> _TASK STATEMENT_
For this exercise, return exactly the lines of the material below that begin at the one with "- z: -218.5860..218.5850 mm" and stop after the one with "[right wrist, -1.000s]".

> _INFORMATION PROVIDED_

┄┄┄┄┄┄┄┄┄┄┄┄┄┄┄┄┄┄┄┄

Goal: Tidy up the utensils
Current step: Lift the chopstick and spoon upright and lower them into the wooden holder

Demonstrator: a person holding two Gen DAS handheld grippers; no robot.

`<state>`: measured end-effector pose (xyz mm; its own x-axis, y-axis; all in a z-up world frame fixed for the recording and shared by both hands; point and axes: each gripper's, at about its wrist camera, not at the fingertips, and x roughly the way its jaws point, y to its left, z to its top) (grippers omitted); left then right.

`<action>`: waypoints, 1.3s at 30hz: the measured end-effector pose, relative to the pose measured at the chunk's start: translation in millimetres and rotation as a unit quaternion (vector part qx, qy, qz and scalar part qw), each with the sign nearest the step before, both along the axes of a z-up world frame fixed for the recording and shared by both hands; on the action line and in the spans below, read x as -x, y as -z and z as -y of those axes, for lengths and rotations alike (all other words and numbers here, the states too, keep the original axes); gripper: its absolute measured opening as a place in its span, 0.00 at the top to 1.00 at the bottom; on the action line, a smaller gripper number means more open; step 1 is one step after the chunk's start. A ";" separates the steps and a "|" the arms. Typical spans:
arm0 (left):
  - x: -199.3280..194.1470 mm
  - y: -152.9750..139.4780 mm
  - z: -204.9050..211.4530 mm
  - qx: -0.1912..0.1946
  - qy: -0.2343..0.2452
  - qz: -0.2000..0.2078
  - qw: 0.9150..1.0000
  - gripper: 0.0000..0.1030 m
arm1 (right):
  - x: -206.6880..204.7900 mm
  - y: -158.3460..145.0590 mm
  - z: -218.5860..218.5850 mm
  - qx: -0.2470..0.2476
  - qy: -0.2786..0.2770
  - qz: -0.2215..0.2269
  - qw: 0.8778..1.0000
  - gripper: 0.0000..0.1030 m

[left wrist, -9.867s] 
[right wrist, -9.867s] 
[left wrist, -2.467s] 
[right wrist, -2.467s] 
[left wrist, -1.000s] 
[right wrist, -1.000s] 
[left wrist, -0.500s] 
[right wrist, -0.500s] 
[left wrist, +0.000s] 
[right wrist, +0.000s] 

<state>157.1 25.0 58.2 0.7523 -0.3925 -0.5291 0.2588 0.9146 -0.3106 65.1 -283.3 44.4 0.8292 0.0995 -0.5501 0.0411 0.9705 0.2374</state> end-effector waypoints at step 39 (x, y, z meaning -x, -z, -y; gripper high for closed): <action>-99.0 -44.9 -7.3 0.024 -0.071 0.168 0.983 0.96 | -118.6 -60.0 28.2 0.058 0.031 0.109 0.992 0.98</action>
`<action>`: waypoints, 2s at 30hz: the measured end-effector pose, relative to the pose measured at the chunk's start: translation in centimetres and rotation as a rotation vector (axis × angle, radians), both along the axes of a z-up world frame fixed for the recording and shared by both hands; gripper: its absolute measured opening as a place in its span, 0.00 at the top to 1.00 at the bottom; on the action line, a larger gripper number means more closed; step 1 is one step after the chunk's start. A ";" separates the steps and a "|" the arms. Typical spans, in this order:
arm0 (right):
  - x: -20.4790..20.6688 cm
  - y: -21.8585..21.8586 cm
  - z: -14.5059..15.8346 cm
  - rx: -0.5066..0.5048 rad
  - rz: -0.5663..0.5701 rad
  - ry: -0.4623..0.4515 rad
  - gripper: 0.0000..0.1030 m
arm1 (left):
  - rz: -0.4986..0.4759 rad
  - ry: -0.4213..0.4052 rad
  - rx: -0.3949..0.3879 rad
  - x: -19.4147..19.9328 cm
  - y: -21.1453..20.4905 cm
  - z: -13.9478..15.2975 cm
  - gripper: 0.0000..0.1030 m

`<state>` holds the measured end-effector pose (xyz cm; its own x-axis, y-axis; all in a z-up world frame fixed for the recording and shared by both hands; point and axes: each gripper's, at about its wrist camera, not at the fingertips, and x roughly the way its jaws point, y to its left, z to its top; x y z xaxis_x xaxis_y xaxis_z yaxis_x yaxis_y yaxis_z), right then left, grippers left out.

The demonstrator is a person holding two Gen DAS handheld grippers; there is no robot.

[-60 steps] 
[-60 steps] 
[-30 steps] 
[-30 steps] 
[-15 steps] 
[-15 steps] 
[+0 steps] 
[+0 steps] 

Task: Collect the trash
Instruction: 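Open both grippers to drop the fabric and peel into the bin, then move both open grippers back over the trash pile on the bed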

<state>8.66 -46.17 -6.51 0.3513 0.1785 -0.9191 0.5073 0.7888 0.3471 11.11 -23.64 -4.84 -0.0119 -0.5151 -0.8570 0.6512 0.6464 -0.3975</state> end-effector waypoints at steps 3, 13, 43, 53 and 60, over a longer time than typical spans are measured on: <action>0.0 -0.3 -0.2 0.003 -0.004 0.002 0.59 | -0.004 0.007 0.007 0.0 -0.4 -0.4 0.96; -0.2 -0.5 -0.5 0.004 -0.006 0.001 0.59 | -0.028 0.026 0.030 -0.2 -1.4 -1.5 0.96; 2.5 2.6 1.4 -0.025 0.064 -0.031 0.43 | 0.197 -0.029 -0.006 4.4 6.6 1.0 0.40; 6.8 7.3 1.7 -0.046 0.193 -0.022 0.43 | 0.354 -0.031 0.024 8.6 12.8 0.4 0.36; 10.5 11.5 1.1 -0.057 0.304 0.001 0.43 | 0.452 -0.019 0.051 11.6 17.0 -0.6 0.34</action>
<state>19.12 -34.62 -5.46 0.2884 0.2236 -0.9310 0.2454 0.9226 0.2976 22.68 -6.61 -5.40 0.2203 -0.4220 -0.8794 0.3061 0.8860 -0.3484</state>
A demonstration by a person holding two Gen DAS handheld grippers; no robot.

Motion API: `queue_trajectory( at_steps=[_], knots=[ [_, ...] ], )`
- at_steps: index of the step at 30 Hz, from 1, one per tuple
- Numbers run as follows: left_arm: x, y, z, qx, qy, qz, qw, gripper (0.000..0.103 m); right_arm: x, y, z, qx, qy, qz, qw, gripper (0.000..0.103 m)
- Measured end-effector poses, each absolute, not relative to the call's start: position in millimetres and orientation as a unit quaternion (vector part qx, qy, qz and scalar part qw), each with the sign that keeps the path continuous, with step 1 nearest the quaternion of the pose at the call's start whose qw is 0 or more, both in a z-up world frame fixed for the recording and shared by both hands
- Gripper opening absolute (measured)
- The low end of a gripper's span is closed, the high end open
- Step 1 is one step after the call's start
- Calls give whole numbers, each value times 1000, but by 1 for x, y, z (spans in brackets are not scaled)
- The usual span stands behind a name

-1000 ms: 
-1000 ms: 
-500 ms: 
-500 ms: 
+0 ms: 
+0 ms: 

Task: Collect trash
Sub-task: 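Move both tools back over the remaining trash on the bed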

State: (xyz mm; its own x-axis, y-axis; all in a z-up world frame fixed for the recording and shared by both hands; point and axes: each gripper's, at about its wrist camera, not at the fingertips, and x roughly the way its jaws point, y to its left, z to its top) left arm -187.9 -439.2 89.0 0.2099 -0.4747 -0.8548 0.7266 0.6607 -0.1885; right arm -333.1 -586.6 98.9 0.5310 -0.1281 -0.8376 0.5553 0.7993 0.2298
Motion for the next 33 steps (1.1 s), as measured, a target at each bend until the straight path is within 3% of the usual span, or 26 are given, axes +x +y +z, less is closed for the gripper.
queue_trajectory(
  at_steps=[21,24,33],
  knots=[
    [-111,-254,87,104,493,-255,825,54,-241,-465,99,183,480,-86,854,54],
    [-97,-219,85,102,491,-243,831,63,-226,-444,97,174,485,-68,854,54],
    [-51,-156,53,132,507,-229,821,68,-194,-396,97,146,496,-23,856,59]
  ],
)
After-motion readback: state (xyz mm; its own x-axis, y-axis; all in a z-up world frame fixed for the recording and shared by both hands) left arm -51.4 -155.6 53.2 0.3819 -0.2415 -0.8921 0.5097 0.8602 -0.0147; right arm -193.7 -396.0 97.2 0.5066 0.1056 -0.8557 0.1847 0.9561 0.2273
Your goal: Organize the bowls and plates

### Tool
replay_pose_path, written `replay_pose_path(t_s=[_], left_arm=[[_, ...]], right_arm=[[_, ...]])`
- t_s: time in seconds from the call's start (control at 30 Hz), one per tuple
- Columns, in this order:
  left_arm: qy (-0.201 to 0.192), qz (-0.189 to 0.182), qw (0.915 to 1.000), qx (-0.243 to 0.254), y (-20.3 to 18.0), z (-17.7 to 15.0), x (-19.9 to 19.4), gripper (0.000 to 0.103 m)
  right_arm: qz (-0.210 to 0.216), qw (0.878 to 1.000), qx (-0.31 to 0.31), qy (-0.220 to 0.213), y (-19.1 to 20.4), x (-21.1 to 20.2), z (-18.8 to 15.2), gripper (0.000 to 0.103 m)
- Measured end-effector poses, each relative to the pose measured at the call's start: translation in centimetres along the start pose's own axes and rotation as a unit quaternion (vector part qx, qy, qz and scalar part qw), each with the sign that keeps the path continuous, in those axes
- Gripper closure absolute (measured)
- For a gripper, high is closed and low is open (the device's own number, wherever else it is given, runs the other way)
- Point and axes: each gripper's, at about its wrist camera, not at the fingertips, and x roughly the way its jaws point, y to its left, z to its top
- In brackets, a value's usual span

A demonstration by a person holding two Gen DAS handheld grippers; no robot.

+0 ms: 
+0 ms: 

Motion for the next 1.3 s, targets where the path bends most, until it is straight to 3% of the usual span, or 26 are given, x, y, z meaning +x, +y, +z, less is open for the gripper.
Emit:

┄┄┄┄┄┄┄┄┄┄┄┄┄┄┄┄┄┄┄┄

> _EXPECTED ANSWER_
  - z: -218.5860..218.5850 mm
  - qx: -0.2470..0.2476
  - qy: -0.2786..0.2770
  - qz: -0.2215..0.2269
  - qw: 0.8778..1.0000
  - gripper: 0.0000..0.1030 m

[left wrist, -9.867s] 
[right wrist, -9.867s] 
[left wrist, -2.467s] 
[right wrist, -2.467s] 
[left wrist, -1.000s] 
[right wrist, -1.000s] 

The answer to this exercise has been fully stated.